The Dangers You Will Be Exposed to Due to Improper Waste Management

Toxic waste handling can pose some very serious health effects on human life and when not handled properly, can end up causing environmental effects as well. The Environmental Protection Agency in the US generated close to 40 million tons of toxic waste in 2007 where the primary source of this hazardous waste was basic chemical manufacturing. Waste management companies now offer compaction equipment (trash compactor) to help residents and business owners to have a more efficient waste management practice.  There is also the option of talking to your waste management company about the option of recycling the waste.
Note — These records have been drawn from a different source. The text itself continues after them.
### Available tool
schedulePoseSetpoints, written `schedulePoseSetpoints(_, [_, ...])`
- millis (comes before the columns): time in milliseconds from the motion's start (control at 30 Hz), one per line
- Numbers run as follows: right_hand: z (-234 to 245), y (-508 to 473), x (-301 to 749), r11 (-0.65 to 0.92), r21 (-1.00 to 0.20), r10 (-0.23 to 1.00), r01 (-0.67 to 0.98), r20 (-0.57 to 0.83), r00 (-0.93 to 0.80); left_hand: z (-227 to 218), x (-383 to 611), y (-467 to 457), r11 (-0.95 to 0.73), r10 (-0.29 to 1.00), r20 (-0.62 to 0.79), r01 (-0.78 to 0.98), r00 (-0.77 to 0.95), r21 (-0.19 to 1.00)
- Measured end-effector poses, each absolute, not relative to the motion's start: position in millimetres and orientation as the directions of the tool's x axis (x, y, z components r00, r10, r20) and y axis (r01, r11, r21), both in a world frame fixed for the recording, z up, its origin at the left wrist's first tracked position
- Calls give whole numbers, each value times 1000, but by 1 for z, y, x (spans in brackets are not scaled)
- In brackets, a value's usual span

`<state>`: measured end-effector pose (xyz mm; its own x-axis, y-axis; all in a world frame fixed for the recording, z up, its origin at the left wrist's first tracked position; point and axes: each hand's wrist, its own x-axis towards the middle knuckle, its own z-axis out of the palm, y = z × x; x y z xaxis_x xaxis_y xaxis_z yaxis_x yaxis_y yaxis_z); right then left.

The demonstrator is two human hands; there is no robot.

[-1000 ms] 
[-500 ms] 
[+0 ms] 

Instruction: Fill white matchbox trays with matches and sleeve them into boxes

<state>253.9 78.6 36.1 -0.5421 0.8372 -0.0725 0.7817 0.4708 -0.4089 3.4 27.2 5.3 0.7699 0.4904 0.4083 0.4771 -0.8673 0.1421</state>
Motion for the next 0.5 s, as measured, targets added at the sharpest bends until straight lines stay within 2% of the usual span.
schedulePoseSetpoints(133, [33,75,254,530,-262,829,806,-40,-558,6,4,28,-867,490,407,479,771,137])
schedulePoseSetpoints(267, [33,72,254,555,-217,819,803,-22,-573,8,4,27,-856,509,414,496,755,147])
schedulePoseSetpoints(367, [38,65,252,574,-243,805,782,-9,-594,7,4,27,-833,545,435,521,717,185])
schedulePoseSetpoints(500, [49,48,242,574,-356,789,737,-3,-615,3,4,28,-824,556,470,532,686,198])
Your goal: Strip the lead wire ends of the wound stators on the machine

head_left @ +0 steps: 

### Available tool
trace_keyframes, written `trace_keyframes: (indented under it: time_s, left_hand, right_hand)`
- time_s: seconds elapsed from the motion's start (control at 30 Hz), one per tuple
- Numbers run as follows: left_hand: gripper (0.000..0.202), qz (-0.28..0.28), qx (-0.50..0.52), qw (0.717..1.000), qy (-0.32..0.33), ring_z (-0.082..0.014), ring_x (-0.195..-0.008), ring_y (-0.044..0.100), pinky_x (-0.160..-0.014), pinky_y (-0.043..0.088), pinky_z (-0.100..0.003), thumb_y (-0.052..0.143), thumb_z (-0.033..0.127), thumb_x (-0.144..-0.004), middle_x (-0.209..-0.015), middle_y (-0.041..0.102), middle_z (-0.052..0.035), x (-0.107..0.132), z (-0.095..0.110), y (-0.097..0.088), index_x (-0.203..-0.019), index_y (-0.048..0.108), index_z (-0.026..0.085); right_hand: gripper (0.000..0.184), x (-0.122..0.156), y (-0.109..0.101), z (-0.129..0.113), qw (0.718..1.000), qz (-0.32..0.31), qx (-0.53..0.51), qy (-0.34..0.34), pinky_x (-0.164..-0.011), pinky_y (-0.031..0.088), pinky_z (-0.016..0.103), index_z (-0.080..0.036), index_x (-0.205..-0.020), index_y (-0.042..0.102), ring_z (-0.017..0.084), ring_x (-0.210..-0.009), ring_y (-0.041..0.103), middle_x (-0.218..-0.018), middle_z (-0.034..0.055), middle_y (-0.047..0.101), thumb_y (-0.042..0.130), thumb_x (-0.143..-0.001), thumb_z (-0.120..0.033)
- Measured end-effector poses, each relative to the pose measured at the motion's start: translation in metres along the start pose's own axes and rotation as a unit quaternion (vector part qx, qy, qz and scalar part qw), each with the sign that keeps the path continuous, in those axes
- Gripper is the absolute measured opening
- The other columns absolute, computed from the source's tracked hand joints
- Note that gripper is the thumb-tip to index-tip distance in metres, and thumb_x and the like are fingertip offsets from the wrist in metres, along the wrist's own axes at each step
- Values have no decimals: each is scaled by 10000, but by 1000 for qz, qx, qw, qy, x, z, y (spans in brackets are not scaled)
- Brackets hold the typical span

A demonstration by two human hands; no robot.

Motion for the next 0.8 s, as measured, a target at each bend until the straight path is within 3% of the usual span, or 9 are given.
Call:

You will also find many toxic waste products in homes as well in items like single-use-batteries, electronics, household cleaners, etc. Which all contains hazardous materials and can be very harmful to human health and the environment as well if not disposed of properly. Here are some of the dangers you can be exposed to if you don’t properly dispose of the different hazardous waste materials.

1. E-waste

Another name for electronic waste. E-waste accounted for about 2 million tons of all the 2007 waste materials in the US, an estimate by the EPA. And you find that out of the 2 million, only 18% was recycled which means the other percent went into the landfills. These products contain several highly toxic substances like lead, mercury, and even calcium, which can leach the soil and even possibly contain the groundwater. Lead exposure, for example, when exposed to children, can end up causing brain damage. Cadmium exposure can cause cancer in humans and even kidney damage.

2. Improper disposal

Household waste disposal isn’t monitored or regulated by the EPA, which leaves the proper disposal of any household materials in the hands of the household members. In such a case, if any hazardous waste materials are not properly disposed of in the trash, they can end up causing serious harm to both the people who are constantly interacting with the bins or even the environment. Household items like the compact fluorescent bulbs contain small amounts of mercury. If any broken or damaged bulb is disposed of improperly and the mercury ends up in the air, it can cause great risks to any unborn children and even cause neurological damage. The EPA recommends that any such broken bulbs be disposed of by placing them in a sealed container or plastic bag before being thrown in the litter.

3. Incineration

Some toxic waste materials don’t just need to be disposed of properly or kept away where they can’t cause any harm. Some may be so hazardous, like the toxic waste materials from hospitals, that they need to be completely incinerated. But if not done properly, incinerated wastes can also release harmful substances into the air like dioxins which are the by-products of herbicide products. Long-term exposure to these substances can cause severe nervous system disorders and even short-term exposure can cause irritations like skin lesions or impaired liver function, research done by the World Health Organization.

4. The long-term effects

Toxic waste materials like lead and mercury pose additional environmental and human health hazards when any is exposed in the open and humans interact with them over a long period of time. These toxic substances accumulate in the human and animal tissue and their continued exposure increases their toxicity levels.


One of the safest ways you can ensure these toxic substances never come back to haunt you is by recycling them. Recycling these toxic waste materials also helps to keep them from the landfills, thus protecting the environment as well.